## Directions for this task
Any picture in the data below gets skipped; print all the rest exactly.

## Collected data
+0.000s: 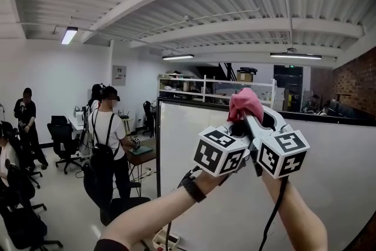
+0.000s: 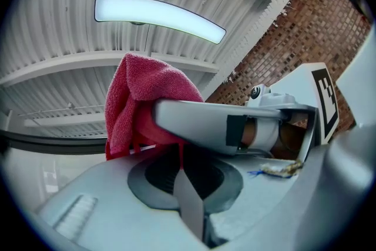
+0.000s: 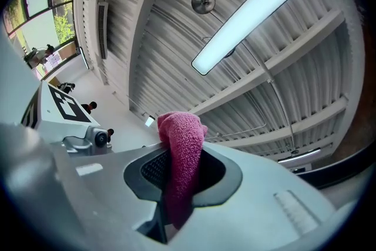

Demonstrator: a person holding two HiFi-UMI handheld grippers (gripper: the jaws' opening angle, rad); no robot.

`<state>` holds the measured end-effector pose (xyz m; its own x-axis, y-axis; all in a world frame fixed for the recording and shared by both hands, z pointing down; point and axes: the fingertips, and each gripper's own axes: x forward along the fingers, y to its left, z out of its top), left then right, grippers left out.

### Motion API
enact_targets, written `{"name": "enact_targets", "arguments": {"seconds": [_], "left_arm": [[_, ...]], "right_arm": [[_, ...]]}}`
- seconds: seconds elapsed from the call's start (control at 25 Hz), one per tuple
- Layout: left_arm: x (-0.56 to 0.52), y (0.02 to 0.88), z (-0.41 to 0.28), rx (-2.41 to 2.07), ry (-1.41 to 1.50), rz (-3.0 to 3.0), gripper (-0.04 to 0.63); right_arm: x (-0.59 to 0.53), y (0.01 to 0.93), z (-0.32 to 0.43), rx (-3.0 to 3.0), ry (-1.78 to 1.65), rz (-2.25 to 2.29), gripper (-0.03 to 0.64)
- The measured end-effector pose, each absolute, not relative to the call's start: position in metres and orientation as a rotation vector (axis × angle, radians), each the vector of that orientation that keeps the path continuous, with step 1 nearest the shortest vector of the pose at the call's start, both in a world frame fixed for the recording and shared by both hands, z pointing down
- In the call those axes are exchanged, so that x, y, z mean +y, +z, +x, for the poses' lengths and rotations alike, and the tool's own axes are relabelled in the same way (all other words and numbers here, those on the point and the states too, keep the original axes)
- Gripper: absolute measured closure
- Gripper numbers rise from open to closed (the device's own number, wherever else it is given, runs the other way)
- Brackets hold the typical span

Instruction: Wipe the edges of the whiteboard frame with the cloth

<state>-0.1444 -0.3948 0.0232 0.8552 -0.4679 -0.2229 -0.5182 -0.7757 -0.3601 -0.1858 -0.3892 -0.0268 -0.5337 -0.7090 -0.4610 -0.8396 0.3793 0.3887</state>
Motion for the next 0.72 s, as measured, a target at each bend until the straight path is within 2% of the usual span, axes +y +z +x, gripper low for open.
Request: {"name": "enact_targets", "arguments": {"seconds": [0.72], "left_arm": [[-0.437,0.004,-0.275,0.83,0.149,-2.563,0.575]], "right_arm": [[-0.428,-0.046,-0.318,2.462,0.913,-1.275,0.55]]}}
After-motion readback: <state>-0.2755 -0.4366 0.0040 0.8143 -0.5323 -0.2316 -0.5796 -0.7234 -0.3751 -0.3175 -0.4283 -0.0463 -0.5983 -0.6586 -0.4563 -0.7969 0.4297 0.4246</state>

## Result for this exercise
+0.000s: 
+0.000s: 
+0.000s: 

Demonstrator: a person holding two HiFi-UMI handheld grippers (gripper: the jaws' opening angle, rad); no robot.

`<state>` holds the measured end-effector pose (xyz m; its own x-axis, y-axis; all in a world frame fixed for the recording and shared by both hands, z pointing down; point and axes: the fingertips, and each gripper's own axes: x forward along the fingers, y to its left, z out of its top), left then right, grippers left out.

### Motion API
enact_targets, written `{"name": "enact_targets", "arguments": {"seconds": [_], "left_arm": [[_, ...]], "right_arm": [[_, ...]]}}`
- seconds: seconds elapsed from the call's start (control at 25 Hz), one per tuple
- Layout: left_arm: x (-0.56 to 0.52), y (0.02 to 0.88), z (-0.41 to 0.28), rx (-2.41 to 2.07), ry (-1.41 to 1.50), rz (-3.0 to 3.0), gripper (-0.04 to 0.63); right_arm: x (-0.59 to 0.53), y (0.01 to 0.93), z (-0.32 to 0.43), rx (-3.0 to 3.0), ry (-1.78 to 1.65), rz (-2.25 to 2.29), gripper (-0.03 to 0.64)
- The measured end-effector pose, each absolute, not relative to the call's start: position in metres and orientation as a rotation vector (axis × angle, radians), each the vector of that orientation that keeps the path continuous, with step 1 nearest the shortest vector of the pose at the call's start, both in a world frame fixed for the recording and shared by both hands, z pointing down
- In the call those axes are exchanged, so that x, y, z mean +y, +z, +x, for the poses' lengths and rotations alike, and the tool's own axes are relabelled in the same way (all other words and numbers here, those on the point and the states too, keep the original axes)
- Gripper: absolute measured closure
- Gripper numbers rise from open to closed (the device's own number, wherever else it is given, runs the other way)
- Brackets hold the typical span

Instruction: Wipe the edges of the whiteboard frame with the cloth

<state>-0.1444 -0.3948 0.0232 0.8552 -0.4679 -0.2229 -0.5182 -0.7757 -0.3601 -0.1858 -0.3892 -0.0268 -0.5337 -0.7090 -0.4610 -0.8396 0.3793 0.3887</state>
Motion for the next 0.72 s, as measured, a target at each bend until the straight path is within 2% of the usual span, axes +y +z +x, gripper low for open.
Request: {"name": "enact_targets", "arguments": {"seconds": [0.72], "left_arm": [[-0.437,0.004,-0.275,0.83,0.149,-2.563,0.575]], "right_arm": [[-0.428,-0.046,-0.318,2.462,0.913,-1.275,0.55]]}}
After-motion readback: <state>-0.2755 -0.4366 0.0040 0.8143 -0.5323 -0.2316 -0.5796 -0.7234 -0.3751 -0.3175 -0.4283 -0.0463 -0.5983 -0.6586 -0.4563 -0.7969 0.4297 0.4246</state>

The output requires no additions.